**TASK STATEMENT**
Every entry is to be transcribed as it stands. Images stay out.

────

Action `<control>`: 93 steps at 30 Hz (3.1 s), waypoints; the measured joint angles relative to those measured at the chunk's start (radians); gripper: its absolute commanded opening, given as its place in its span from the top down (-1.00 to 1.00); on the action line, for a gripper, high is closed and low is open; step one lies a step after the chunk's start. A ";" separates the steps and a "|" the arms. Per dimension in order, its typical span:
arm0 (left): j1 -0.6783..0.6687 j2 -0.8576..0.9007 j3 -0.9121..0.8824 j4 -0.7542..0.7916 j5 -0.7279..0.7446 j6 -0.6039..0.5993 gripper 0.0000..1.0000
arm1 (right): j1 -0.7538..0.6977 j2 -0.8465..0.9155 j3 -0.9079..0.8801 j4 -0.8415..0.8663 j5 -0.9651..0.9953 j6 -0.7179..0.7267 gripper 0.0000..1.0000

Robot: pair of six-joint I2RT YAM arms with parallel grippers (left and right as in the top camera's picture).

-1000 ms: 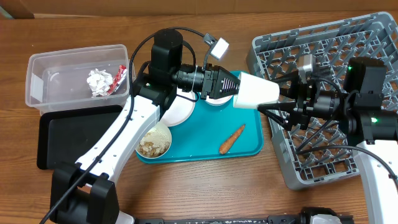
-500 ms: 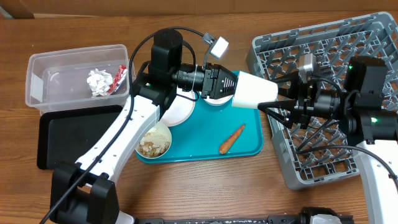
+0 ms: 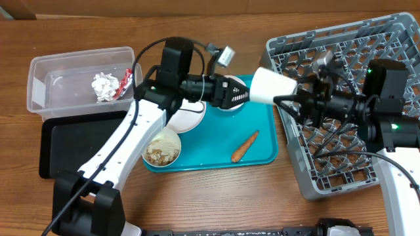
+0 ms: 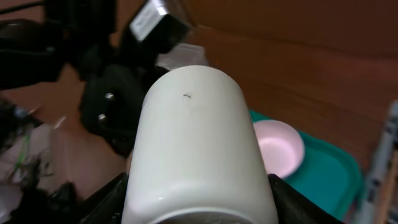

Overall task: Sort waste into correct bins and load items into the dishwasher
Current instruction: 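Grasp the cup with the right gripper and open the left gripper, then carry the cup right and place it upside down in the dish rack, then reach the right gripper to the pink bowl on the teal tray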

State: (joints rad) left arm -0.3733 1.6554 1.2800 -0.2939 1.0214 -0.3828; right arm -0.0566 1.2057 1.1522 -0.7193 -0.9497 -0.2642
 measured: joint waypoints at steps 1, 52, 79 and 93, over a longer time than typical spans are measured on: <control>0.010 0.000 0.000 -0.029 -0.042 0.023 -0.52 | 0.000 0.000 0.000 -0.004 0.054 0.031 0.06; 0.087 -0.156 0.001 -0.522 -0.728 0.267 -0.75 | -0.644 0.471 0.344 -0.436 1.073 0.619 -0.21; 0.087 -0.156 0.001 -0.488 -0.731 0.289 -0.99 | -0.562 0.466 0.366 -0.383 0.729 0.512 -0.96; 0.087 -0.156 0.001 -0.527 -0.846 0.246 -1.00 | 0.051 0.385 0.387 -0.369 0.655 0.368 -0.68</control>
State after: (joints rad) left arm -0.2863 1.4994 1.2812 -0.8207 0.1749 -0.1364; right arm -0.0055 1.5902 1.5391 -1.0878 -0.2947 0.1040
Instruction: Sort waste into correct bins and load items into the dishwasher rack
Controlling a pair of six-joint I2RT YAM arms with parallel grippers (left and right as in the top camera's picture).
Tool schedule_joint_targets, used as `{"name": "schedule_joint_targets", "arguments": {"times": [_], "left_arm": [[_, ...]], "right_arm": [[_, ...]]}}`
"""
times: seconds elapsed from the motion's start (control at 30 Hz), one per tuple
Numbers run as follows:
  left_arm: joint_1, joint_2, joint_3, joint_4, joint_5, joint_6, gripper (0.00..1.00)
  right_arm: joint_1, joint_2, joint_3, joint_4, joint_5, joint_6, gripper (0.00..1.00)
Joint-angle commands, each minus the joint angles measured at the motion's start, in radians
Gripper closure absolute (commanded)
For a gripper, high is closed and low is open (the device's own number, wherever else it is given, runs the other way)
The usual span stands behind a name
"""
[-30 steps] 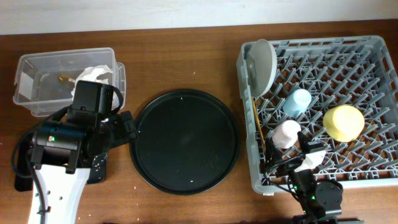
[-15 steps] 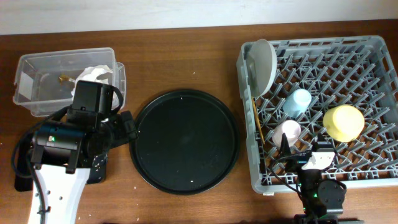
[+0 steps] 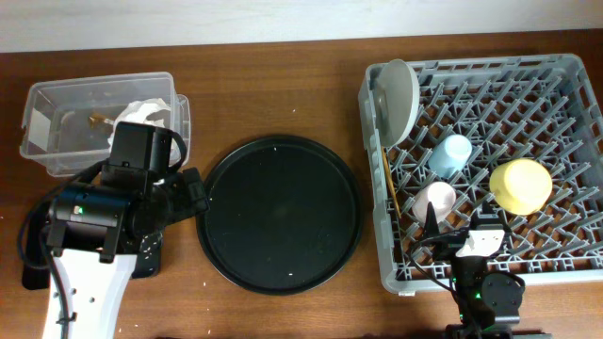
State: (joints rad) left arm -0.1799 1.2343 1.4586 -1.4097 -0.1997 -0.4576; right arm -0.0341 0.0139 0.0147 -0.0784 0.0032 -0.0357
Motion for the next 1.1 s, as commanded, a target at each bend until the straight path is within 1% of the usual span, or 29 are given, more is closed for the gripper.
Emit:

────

**SOLVED PROBLEM**
Action `<control>`: 93 steps at 30 Hz (3.1 s), waypoints; the measured joint angles relative to those measured at the chunk's start (radians); gripper: its absolute commanded opening, given as its place in its span from the top down (-1.00 to 1.00); on the action line, for a gripper, high is closed and low is open; step one lies a step after the chunk's start. A ";" separates the steps and a "|" the arms. Per dimension in order, its typical span:
arm0 (left): j1 -0.6783..0.6687 j2 -0.8576..0.9007 j3 -0.9121..0.8824 j4 -0.7542..0.7916 j5 -0.7279..0.7446 j6 -0.6039..0.5993 gripper 0.0000..1.0000
arm1 (right): j1 -0.7538..0.6977 j2 -0.8465..0.9155 j3 -0.9079..0.8801 j4 -0.8415..0.8663 j5 -0.9651..0.9953 j6 -0.7179..0.7267 gripper 0.0000..1.0000

Robot: pair of six-joint I2RT YAM arms with parallel grippers (left and right as in the top camera's picture).

-1000 ms: 
-500 ms: 
+0 ms: 
+0 ms: 

Overall task: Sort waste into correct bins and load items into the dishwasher
Current instruction: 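Grasp the cup with the right gripper and open the left gripper, then carry the cup right and place it upside down in the dish rack, then reach the right gripper to the pink bowl on the teal tray
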
State: (joints rad) left arm -0.3733 1.6554 1.2800 -0.2939 1.0214 -0.3828; right arm -0.0566 1.2057 1.1522 -0.7193 -0.9497 -0.2642
 measured: joint waypoints at steps 1, 52, 79 and 93, over a longer time than typical spans are measured on: <control>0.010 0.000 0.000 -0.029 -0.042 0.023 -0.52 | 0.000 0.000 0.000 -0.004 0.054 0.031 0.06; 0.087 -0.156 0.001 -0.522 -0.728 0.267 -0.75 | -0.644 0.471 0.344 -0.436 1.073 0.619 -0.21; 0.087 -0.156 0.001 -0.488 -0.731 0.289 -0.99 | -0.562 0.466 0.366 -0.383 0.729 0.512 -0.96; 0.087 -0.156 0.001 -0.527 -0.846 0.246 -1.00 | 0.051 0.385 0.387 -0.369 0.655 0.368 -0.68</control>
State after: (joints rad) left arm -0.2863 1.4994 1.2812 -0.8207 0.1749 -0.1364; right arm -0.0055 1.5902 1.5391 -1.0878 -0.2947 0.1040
Instruction: Sort waste into correct bins and load items into the dishwasher rack
Controlling a pair of six-joint I2RT YAM arms with parallel grippers (left and right as in the top camera's picture).
Tool schedule_joint_targets, used as `{"name": "schedule_joint_targets", "arguments": {"times": [_], "left_arm": [[_, ...]], "right_arm": [[_, ...]]}}`
"""
times: seconds elapsed from the motion's start (control at 30 Hz), one per tuple
Numbers run as follows:
  left_arm: joint_1, joint_2, joint_3, joint_4, joint_5, joint_6, gripper (0.00..1.00)
  right_arm: joint_1, joint_2, joint_3, joint_4, joint_5, joint_6, gripper (0.00..1.00)
Joint-angle commands, each minus the joint angles measured at the motion's start, in radians
Gripper closure absolute (commanded)
For a gripper, high is closed and low is open (the device's own number, wherever else it is given, runs the other way)
The usual span stands behind a name
"""
[-30 steps] 
[-15 steps] 
[+0 steps] 
State: (joints rad) left arm -0.1799 1.2343 1.4586 -1.4097 -0.1997 -0.4576; right arm -0.0341 0.0139 0.0147 -0.0784 0.0032 -0.0357
Motion for the next 1.1 s, as commanded, a target at each bend until the straight path is within 1% of the usual span, or 29 are given, more is closed for the gripper.
Emit:

The exercise was answered in full.